For strict pull ups, you'll need to keep your whole body engaged and avoid using any momentum or swing. Grip the bar slightly wider than shoulder width and draw your shoulders down away from your ears. Arms should be completely straight. Squeeze your belly, your butt and your legs to create a tight position. Pull your body up until your chin is above the bar. Lower with control until arms are straight.
For the push up we want to see a rigid body position with shoulders above or beyond the wrists and hands just wider than shoulder width. Squeeze your butt, your thighs and your belly. No sagging hips or snaking.
Keep your elbows within 45 degrees to the body as you lower your chest and thighs to make contact with the floor. Stay engaged. Press back up to the the top until arms are totally straight.
To maintain these good positions throughout, you may need to go from the knees or elevate your hands.

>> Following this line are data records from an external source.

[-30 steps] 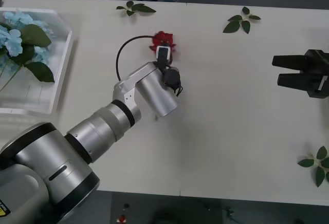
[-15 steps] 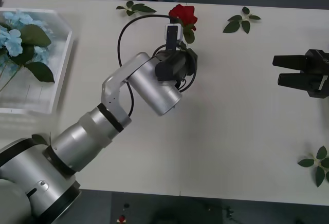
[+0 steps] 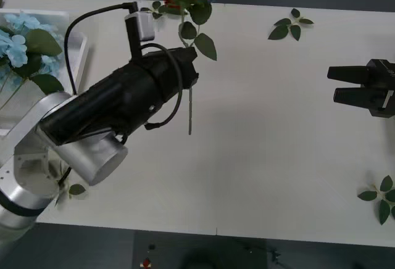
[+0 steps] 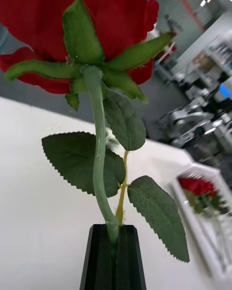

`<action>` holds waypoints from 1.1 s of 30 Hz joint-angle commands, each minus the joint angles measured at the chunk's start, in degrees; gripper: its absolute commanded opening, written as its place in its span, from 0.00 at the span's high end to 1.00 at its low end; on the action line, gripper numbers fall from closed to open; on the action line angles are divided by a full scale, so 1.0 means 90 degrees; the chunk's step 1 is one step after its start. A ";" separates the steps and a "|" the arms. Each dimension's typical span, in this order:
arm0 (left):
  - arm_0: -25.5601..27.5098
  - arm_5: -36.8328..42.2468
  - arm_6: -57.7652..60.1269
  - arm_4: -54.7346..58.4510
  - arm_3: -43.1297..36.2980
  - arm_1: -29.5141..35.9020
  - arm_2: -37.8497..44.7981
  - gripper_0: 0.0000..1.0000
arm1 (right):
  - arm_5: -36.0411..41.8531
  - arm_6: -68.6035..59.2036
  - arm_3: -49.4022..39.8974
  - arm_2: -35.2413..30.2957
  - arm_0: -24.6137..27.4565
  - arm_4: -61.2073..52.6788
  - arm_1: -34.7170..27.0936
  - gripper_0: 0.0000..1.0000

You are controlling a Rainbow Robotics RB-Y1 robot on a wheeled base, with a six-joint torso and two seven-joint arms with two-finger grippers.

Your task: Put the red flowers into the right box and the blue flowers into the left box

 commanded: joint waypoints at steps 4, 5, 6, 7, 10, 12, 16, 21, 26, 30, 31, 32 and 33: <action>0.0175 -0.1752 0.0040 0.0905 -0.0372 -0.0019 0.0194 1.00 | -0.0008 0.0185 -0.0060 -0.0107 -0.0176 -0.0039 0.0067 0.00; 0.0155 -0.1908 0.0040 0.1071 -0.0381 -0.0038 0.0184 1.00 | -0.0008 0.0185 -0.0060 -0.0107 -0.0176 -0.0039 0.0067 0.00; 0.0145 -0.1977 0.0040 0.1139 -0.0401 -0.0048 0.0184 1.00 | -0.0008 0.0185 -0.0060 -0.0107 -0.0176 -0.0039 0.0067 0.00; 0.0116 -0.2045 0.0040 0.1276 -0.0440 -0.0058 0.0174 1.00 | -0.0008 0.0185 -0.0060 -0.0107 -0.0176 -0.0039 0.0067 0.00; 0.0008 -0.2084 0.0030 0.1559 -0.0596 -0.0136 0.0164 1.00 | -0.0008 0.0185 -0.0060 -0.0107 -0.0176 -0.0039 0.0067 0.00; -0.0109 -0.2104 0.0030 0.1569 -0.0616 -0.0234 0.0164 1.00 | 0.0002 0.0185 0.0008 -0.0117 -0.0137 -0.0049 -0.0012 0.00; -0.0431 -0.2143 0.0030 0.1627 -0.0616 -0.0566 0.0106 1.00 | 0.0012 0.0185 0.0027 -0.0010 -0.0137 -0.0332 -0.0314 0.00; -0.0675 -0.1801 0.0089 0.1784 -0.0547 -0.0898 -0.0207 1.00 | 0.0275 0.0185 0.0027 0.0078 -0.0147 -0.0762 -0.0471 0.00; -0.0861 -0.1117 0.0040 0.1842 -0.0508 -0.1044 -0.0373 1.00 | 0.0256 0.0185 -0.0129 0.0410 -0.0157 -0.1191 -0.0441 0.00; -0.0988 -0.0326 -0.0321 0.1862 -0.0499 -0.1034 -0.0441 1.00 | 0.0100 0.0185 -0.0314 0.0869 -0.0157 -0.1601 -0.0392 0.00; -0.1007 -0.0092 -0.0429 0.1891 -0.0499 -0.1044 -0.0431 1.00 | 0.0080 0.0185 -0.0334 0.0889 -0.0157 -0.1611 -0.0344 0.00; -0.1017 0.0035 -0.0478 0.1910 -0.0499 -0.1054 -0.0431 1.00 | 0.0080 0.0185 -0.0334 0.0908 -0.0157 -0.1611 -0.0324 0.00; -0.1036 0.0338 -0.0595 0.1940 -0.0499 -0.1113 -0.0392 1.00 | 0.0080 0.0185 -0.0334 0.0938 -0.0157 -0.1611 -0.0256 0.00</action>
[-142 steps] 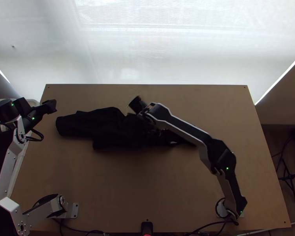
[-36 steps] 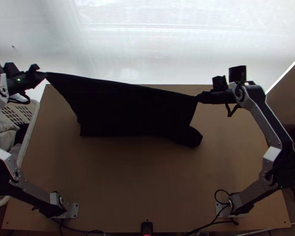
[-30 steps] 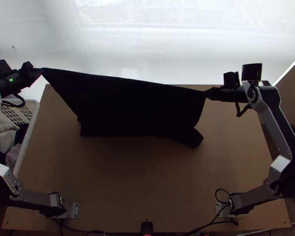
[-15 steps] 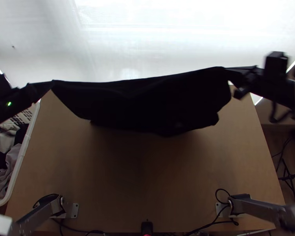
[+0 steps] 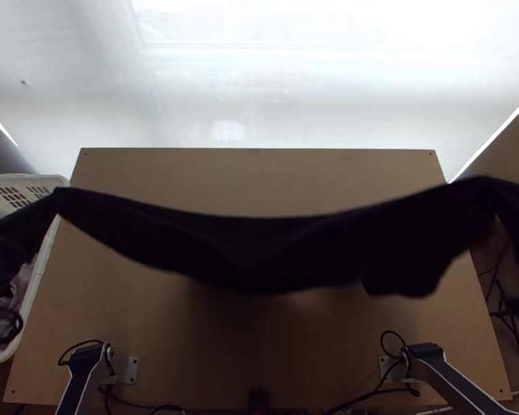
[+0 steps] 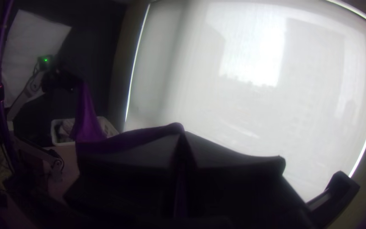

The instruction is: Fold the t-shirt

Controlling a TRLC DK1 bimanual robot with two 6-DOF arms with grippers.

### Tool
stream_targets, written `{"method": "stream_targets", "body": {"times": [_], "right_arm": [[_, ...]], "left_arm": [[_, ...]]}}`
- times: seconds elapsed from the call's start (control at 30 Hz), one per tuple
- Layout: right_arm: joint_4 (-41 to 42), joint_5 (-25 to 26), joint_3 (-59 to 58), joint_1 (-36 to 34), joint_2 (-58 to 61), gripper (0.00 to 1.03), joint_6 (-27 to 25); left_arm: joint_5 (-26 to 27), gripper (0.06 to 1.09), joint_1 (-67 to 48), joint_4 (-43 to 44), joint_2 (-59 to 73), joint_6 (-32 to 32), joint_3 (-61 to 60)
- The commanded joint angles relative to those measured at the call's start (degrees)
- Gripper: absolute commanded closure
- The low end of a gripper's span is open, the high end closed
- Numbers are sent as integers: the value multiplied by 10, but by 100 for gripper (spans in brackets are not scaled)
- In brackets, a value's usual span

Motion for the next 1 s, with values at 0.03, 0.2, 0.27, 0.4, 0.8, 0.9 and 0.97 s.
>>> {"method": "stream_targets", "body": {"times": [0.03,0.2,0.27,0.4,0.8,0.9,0.97], "right_arm": [[-48,2,51,9,-34,100,-12],[-54,3,154,17,16,100,-20],[-43,3,163,20,24,100,-28],[-28,0,149,36,38,100,-12],[-36,-25,-66,59,171,100,42],[-24,-26,-133,37,186,100,4],[8,-26,-179,28,188,100,-13]], "left_arm": [[6,105,-4,-5,-37,-36,43],[4,105,-3,4,-21,-38,71],[4,105,-3,11,-12,-38,86],[4,105,0,13,-1,-47,88],[30,105,3,-23,128,-28,-63],[26,105,3,-15,161,14,-125],[13,105,3,-1,192,41,-154]]}}
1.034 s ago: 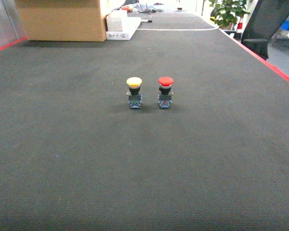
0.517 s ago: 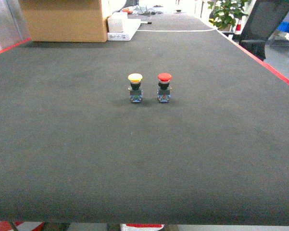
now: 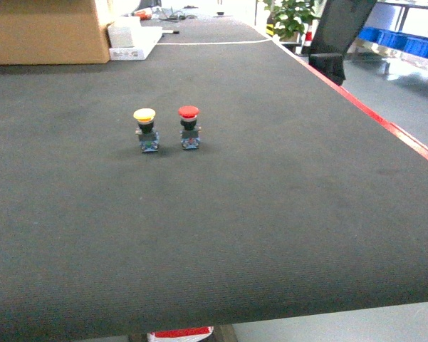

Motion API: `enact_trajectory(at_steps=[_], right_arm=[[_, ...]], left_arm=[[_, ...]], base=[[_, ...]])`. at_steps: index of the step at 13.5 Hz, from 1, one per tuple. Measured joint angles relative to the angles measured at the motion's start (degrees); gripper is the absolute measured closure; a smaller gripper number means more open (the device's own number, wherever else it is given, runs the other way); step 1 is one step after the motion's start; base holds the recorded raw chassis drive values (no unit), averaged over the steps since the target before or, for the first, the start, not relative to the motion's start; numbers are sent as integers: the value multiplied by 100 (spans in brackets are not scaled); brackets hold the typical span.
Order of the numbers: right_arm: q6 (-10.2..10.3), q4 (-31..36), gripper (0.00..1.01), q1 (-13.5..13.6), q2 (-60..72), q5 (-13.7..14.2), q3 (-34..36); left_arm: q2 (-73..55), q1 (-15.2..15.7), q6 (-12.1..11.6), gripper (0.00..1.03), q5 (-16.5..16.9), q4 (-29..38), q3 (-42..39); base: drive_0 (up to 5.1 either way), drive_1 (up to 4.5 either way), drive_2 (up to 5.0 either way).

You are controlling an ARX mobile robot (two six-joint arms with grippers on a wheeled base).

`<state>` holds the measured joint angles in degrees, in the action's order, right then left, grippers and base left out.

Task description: Pick blue part to blue bin on bottom shelf

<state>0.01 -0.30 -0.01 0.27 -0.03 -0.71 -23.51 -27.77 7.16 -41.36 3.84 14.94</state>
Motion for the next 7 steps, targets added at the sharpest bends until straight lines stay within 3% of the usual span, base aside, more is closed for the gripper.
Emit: enact_trajectory(at_steps=[7], right_arm=[[0, 0, 3, 0, 0, 0, 0]], left_arm=[[0, 0, 0, 59, 0, 2, 0]], base=[[-162, -162, -162]])
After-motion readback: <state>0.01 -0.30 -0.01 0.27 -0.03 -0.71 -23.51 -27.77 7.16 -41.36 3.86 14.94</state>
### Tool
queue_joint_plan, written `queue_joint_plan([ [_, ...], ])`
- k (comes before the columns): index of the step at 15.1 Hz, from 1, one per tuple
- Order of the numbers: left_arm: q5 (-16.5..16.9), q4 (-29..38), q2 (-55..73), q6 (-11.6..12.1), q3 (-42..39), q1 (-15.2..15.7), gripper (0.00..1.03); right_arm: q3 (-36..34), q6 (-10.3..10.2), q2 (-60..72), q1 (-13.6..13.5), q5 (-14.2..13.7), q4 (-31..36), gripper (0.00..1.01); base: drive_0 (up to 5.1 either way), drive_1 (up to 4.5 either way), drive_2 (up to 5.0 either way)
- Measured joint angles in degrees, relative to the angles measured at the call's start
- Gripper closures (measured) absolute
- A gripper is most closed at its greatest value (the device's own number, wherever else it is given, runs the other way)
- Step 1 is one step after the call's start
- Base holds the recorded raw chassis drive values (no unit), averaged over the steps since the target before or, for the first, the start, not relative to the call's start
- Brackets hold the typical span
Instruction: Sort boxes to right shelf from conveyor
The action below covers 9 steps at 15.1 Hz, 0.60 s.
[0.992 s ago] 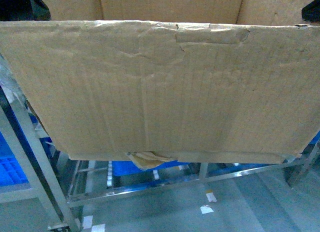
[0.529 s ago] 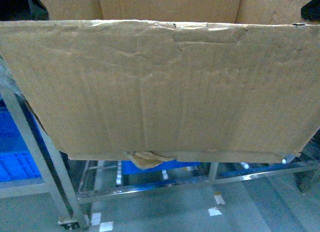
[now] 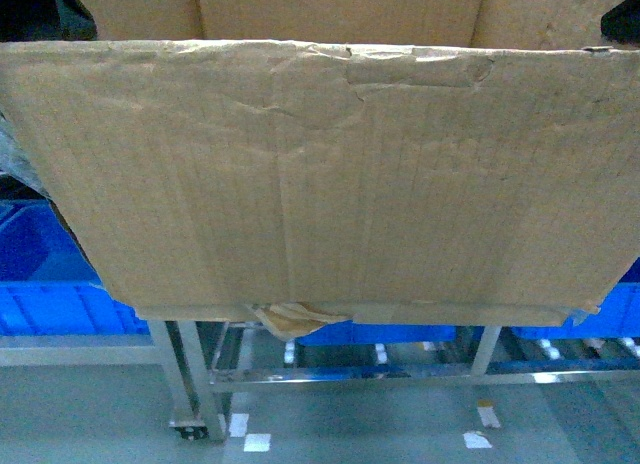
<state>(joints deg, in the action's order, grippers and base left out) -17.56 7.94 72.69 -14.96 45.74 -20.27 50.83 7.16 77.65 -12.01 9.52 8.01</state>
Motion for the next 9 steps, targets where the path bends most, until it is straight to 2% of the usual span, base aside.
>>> queue_joint_plan([
  [4, 0.0, -0.04, 0.0, 0.0, 0.0, 0.11, 1.01, 0.0, 0.0, 0.0, -0.22, 0.04, 0.0, 0.98, 0.5, 0.47, 0.5],
  [9, -0.02, -0.17, -0.09, 0.0, 0.0, 0.22, 1.01, 0.0, 0.0, 0.0, -0.35, 0.04, -0.02, 0.98, 3.9, 0.48, -4.5],
])
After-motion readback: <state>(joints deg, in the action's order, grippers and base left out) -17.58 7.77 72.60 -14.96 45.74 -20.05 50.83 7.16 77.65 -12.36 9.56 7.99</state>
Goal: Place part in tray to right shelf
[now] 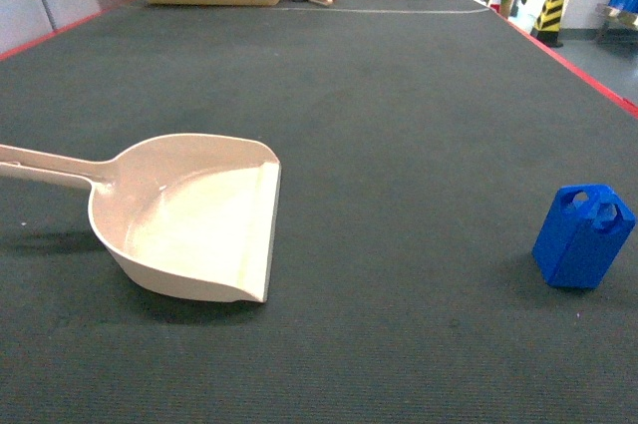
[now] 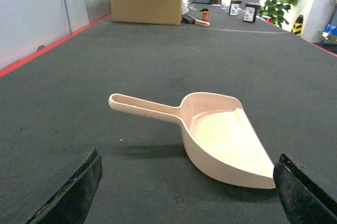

KB SWING - If you notice and coning or pulling in the overhead position of the swing, sub shoulder height or eye level swings and focus on posture and breathing mechanics. If the shape of your body (preggo bellies!) is making the bottom position a little too tight for comfort, you can sub a single arm swing!
PULL UPS - For managing the pressure of the core and pelvic floor during Early Pregnancy or later on in the Rebuilding stages of PP sub: strict pull ups or banded pull ups, or a more upright bar in rack pull up. To manage any coning in the belly during 2nd/3rd Trimester or Rehab stage of PP, while hanging from the bar sub: Ring Rows, Bent Over Rows, Banded Lat Pull Downs, Banded Woodchop, Banded Lat Pull Downs, DB/KB Front Raises. Kipping Pull Ups should only be added back into the later stages of Rebuilding in PP once the rehab is complete or once you're more confident with managing the pressure in your core.